[Pytorch][Common] Hybrid quantization by negvet · Pull Request #2817 · NVIDIA/TransformerEngine

negvet · 2026-03-31T14:53:28Z

Description

Hybrid (per-direction) quantization. Functional.
C++ optimizations (fusions, etc.) will come in the next PRs.

Ecosystem integration (functional):

quantized_model_init
FSDP2 (TODO in the next PRs: optimize communication buffers)
CPU offloading
Activation recomputation
TP/SP (TODO in the next PRs: enable quantized AG)

Type of change

Documentation change (change only to the documentation, either a fix or a new content)
Bug fix (non-breaking change which fixes an issue)
New feature (non-breaking change which adds functionality)
Breaking change (fix or feature that would cause existing functionality to not work as expected)
Infra/Build change
Code refactoring

Changes

Please list the changes introduced in this PR:

Change A
Change B

Checklist:

I have read and followed the contributing guidelines
The functionality is complete
I have commented my code, particularly in hard-to-understand areas
I have made corresponding changes to the documentation
My changes generate no new warnings
I have added tests that prove my fix is effective or that my feature works
New and existing unit tests pass locally with my changes

Signed-off-by: Evgeny <etsykunov@nvidia.com>

for more information, see https://pre-commit.ci

greptile-apps · 2026-03-31T15:02:52Z

Greptile Summary

This PR introduces hybrid (per-direction) quantization, allowing a HybridQuantizer to apply different quantization formats rowwise vs. columnwise (e.g., MXFP8 rowwise + NVFP4 columnwise). The implementation covers HybridQuantizedTensor, FSDP2 all-gather protocol, CPU offloading, activation recomputation, TP/SP, and GroupedLinear batched split-quantize paths.

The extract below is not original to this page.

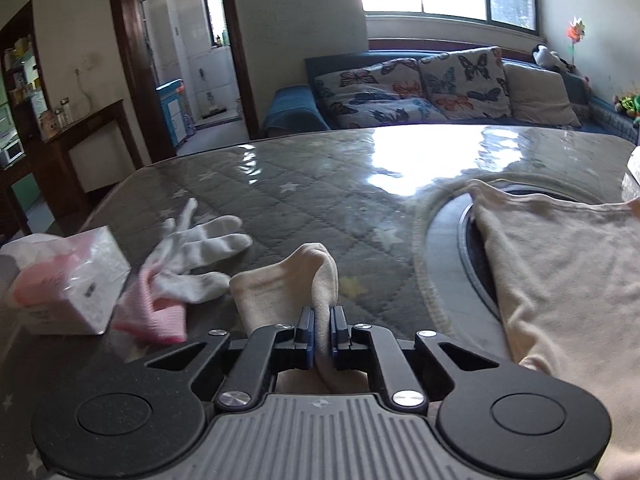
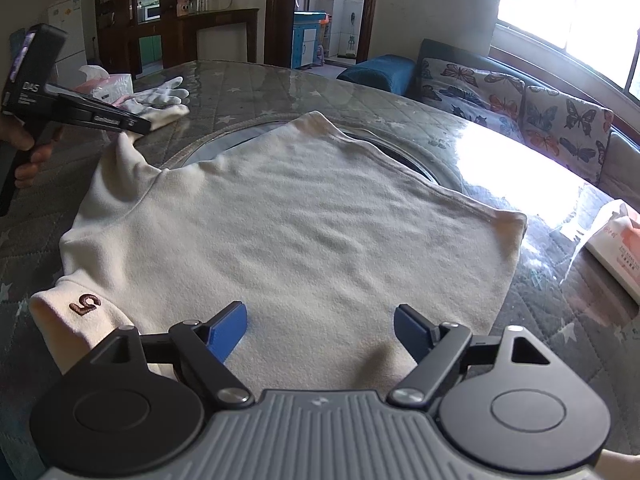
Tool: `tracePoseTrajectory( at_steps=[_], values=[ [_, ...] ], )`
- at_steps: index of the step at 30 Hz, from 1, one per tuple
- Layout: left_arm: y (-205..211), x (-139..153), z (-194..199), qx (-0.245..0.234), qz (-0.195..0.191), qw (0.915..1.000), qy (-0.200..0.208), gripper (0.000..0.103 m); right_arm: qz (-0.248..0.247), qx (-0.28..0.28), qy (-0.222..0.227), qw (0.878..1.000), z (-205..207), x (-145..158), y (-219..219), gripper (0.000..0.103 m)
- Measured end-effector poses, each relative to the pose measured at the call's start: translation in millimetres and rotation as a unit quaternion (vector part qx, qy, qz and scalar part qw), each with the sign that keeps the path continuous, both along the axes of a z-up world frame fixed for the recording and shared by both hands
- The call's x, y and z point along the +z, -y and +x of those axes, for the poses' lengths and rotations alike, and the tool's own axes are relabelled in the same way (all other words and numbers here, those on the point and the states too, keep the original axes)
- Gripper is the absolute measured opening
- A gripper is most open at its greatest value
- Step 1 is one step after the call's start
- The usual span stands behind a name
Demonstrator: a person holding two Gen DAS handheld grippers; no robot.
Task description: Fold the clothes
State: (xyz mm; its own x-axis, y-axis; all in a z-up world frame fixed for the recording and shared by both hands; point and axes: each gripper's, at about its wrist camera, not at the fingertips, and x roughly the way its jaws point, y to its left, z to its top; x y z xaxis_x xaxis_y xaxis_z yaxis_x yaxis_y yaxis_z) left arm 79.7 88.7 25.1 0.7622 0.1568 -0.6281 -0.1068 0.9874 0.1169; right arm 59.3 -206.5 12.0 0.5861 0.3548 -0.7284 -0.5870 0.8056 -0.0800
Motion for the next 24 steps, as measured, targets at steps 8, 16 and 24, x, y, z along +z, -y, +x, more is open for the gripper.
tracePoseTrajectory(
  at_steps=[8, 16, 24],
  values=[
    [-22.4, 0.2, -27.3, 0.023, -0.01, 0.9997, 0.004, 0.01, -0.007, 0.004, 0.002, 1.0, -1.2, 0.6, -0.9, 0.083],
    [-28.7, -2.3, -28.9, 0.046, 0.02, 0.9987, 0.006, 0.03, -0.011, 0.005, 0.003, 1.0, -1.4, 0.7, -1.7, 0.084],
    [-38.7, -0.6, -32.9, 0.077, 0.036, 0.9963, 0.011, 0.039, -0.01, 0.005, 0.001, 1.0, -0.2, 0.0, -1.3, 0.085]
  ],
)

P1 — _hybrid_split_quantize TypeError on None quantizers: _is_hybrid_quantizer_list allows None entries in the list (returns True for all-hybrid-or-None), but _hybrid_split_quantize's type guard (all(isinstance(q, HybridQuantizer) for q in quantizers)) fails on None because isinstance(None, HybridQuantizer) is False. Any GroupedLinear quantizer list with a None alongside HybridQuantizer entries will raise TypeError at runtime.
P1 — Float8TensorStorage.fsdp_buffer_fields unconditionally returns (\"_data\",): On Hopper/L40, columnwise-only Float8 sub-storages have _data=None and store data in _transpose. FSDP2 will all-gather None instead of the actual weights for this architecture/quantizer combination.

Confidence Score: 4/5

Two P1 defects — a TypeError in GroupedLinear's hybrid quantize path when None quantizers appear, and FSDP2 gathering None on Hopper/L40 for columnwise-only Float8 sub-storages — should be addressed before merging.

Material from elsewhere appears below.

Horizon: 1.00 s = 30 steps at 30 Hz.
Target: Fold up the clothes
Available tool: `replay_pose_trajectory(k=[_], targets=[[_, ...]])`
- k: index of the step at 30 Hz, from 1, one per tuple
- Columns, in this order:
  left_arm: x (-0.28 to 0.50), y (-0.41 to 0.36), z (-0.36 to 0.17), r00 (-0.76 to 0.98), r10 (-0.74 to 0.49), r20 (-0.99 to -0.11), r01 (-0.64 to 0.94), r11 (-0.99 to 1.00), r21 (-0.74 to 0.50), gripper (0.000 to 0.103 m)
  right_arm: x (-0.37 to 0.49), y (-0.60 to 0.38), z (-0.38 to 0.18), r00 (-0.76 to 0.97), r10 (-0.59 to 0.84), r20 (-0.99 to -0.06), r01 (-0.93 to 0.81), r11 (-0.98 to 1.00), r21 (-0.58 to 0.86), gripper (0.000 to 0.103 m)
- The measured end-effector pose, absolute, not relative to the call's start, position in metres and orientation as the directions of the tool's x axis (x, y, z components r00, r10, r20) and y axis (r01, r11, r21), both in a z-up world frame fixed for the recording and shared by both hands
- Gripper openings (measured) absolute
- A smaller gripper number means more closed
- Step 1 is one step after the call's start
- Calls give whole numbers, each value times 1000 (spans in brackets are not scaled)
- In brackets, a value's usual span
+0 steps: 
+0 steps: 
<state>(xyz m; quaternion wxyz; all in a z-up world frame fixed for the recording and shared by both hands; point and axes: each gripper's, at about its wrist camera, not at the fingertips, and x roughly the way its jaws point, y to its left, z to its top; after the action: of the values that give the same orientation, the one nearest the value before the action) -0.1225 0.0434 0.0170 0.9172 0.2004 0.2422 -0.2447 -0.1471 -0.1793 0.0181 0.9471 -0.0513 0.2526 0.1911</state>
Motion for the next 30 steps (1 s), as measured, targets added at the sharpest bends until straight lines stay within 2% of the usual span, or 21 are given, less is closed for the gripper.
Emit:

Two confirmed P1 bugs: (1) _hybrid_split_quantize raises TypeError for any quantizer list containing None entries because _is_hybrid_quantizer_list allows None but the type guard does not filter them. (2) Float8TensorStorage.fsdp_buffer_fields unconditionally returns ("_data",) even when _data is None on Hopper/L40. Prior concerns around _hybrid_split_quantize attribute errors and make_empty try/finally leaks have been addressed.

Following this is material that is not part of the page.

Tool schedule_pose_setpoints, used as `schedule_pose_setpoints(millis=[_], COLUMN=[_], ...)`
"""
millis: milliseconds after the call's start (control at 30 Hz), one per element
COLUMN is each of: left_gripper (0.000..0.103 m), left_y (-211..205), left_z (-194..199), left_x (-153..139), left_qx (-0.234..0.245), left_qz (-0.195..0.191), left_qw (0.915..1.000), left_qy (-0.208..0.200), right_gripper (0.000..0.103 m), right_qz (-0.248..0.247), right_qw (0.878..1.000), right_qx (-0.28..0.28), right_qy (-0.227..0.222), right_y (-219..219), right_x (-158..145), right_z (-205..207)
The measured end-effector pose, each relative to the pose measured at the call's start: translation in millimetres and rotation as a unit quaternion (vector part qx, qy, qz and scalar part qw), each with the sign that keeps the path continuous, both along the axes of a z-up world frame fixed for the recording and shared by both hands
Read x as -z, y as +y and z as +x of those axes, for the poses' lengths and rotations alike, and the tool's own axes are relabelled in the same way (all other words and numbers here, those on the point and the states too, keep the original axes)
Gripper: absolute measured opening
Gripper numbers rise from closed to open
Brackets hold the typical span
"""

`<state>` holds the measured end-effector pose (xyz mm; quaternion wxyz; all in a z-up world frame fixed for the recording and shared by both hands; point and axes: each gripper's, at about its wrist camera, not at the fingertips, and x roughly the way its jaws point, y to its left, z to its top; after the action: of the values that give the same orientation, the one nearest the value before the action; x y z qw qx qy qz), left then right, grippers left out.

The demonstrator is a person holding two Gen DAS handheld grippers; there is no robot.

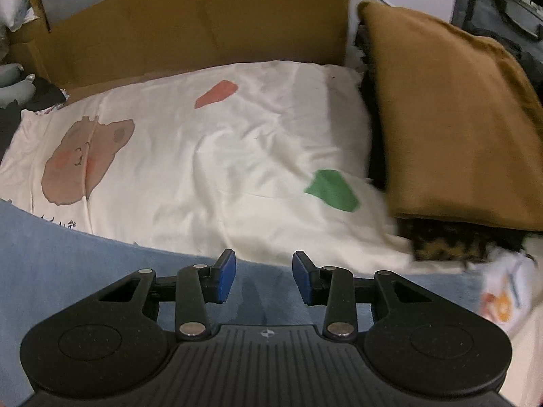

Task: Fold clothes

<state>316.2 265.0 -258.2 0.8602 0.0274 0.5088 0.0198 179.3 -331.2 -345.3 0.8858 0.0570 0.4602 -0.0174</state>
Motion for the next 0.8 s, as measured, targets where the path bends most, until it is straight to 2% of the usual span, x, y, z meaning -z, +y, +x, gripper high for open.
schedule_pose_setpoints(millis=[67, 233, 333, 567, 667, 800], left_gripper=[0.059, 0.062, 0.075, 0.08, 0.082, 0.083], left_y=[-6.5, -4.7, -2.8, 4.9, 9.3, 15.6], left_z=[-12.9, -41.1, -59.7, -104.8, -122.6, -139.0], left_x=[-18.4, -64.1, -93.7, -151.2, -167.3, -174.2], left_qx=[0.005, -0.008, -0.013, -0.038, -0.052, -0.066], left_qz=[0.001, -0.002, 0.0, 0.022, 0.027, 0.015], left_qw=[1.0, 0.9999, 0.9998, 0.999, 0.9983, 0.9977], left_qy=[-0.001, -0.006, -0.017, -0.009, -0.003, 0.005], right_gripper=[0.044, 0.044, 0.044, 0.045, 0.045, 0.045], right_qz=[0.001, 0.015, 0.017, 0.045, 0.058, 0.067], right_qw=[1.0, 1.0, 1.0, 0.999, 0.998, 0.997], right_qx=[0.003, 0.009, 0.002, 0.017, 0.026, 0.036], right_qy=[0.0, -0.002, -0.01, 0.0, 0.002, 0.006], right_y=[-8.7, -28.7, -33.9, -50.8, -55.4, -58.4], right_x=[-9.3, -36.6, -49.2, -68.1, -79.7, -98.0], right_z=[-7.2, -25.8, -36.4, -57.0, -66.4, -78.4])
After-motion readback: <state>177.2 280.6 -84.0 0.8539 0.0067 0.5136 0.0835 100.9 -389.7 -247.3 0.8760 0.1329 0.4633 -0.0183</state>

transformer_engine/pytorch/module/grouped_linear.py (_hybrid_split_quantize None guard), transformer_engine/pytorch/tensor/storage/float8_tensor_storage.py (fsdp_buffer_fields direction awareness)

Important Files Changed

Filename	Overview
transformer_engine/pytorch/module/grouped_linear.py	Adds `_is_hybrid_quantizer_list` and `_hybrid_split_quantize` helpers; mismatch between `_is_hybrid_quantizer_list` (allows `None` entries) and `_hybrid_split_quantize`'s type guard (fails on `None`) causes TypeError at runtime.
transformer_engine/pytorch/tensor/storage/float8_tensor_storage.py	Adds `fsdp_buffer_fields` returning `("_data",)` unconditionally; on Hopper/L40, columnwise-only sub-storages have `_data=None`, causing FSDP2 to all-gather `None` instead of `_transpose`.
transformer_engine/pytorch/tensor/hybrid_tensor.py	New `HybridQuantizer` and `HybridQuantizedTensor` classes; FSDP2 protocol implemented via `fsdp_pre/post_all_gather`; silent sub-storage drop risk in `fsdp_post_all_gather` when orig sub is not a `QuantizedTensor`.
transformer_engine/pytorch/tensor/storage/hybrid_tensor_storage.py	New `HybridQuantizedTensorStorage` mixin composing two sub-storages; `__repr__` correctly guards `None` sub-storages (fixed from prior review); FSDP2 buffer protocol delegated to sub-storages.
transformer_engine/pytorch/tensor/storage/mxfp8_tensor_storage.py	Adds `fsdp_buffer_fields`, `fsdp_extract_buffers`, and `fsdp_assign_gathered` with correct direction-aware field selection and block-scale de-/re-padding logic; handles None directions cleanly.
transformer_engine/pytorch/tensor/float8_tensor.py	Guards `_data` references in `clone` and `aten.split` dispatch to handle columnwise-only sub-storages (`_data=None`) in hybrid quantization; logic is correct.
transformer_engine/pytorch/tensor/mxfp8_tensor.py	Refactors `aten.split` dispatch to handle rowwise-only or columnwise-only sub-tensors; adds `aten.clone` dispatch; changes are clean and correct.
transformer_engine/pytorch/cpp_extensions/gemm.py	Adds `_unwrap_hybrid_A/B` helpers to extract the direction-appropriate sub-storage from a `HybridQuantizedTensorStorage` before passing to cuBLAS, with correct layout-to-direction mapping.
transformer_engine/pytorch/quantized_tensor.py	Adds FSDP2 buffer protocol (`fsdp_buffer_fields`, `fsdp_extract_buffers`, `fsdp_assign_gathered`) to `QuantizedTensorStorage` base class with sensible defaults; well-documented contract.
transformer_engine/common/transpose/quantize_transpose_square_blockwise.cu	Adds `nullptr` guards for `output_c` and `tile_scales_inv_c` to support columnwise-only quantization; validates that at least one of rowwise/columnwise output is requested; changes are correct.

Class Diagram

%%{init: {'theme': 'neutral'}}%%
classDiagram
    class Quantizer {
        +quantize(tensor)
        +make_empty(shape)
        +update_quantized(src, dst)
    }
    class HybridQuantizer {
        +rowwise_quantizer: Quantizer
        +columnwise_quantizer: Quantizer
        +quantize_impl(tensor)
        +make_empty(shape)
        +supports_only_rowwise_all_gather()
    }
    class QuantizedTensorStorage {
        +fsdp_buffer_fields()
        +fsdp_extract_buffers()
        +fsdp_assign_gathered()
    }
    class HybridQuantizedTensorStorage {
        +_rowwise_storage
        +_columnwise_storage
        +dequantize()
        +prepare_for_saving()
        +view()
    }
    class HybridQuantizedTensor {
        +fsdp_pre_all_gather()
        +fsdp_post_all_gather()
        +detach()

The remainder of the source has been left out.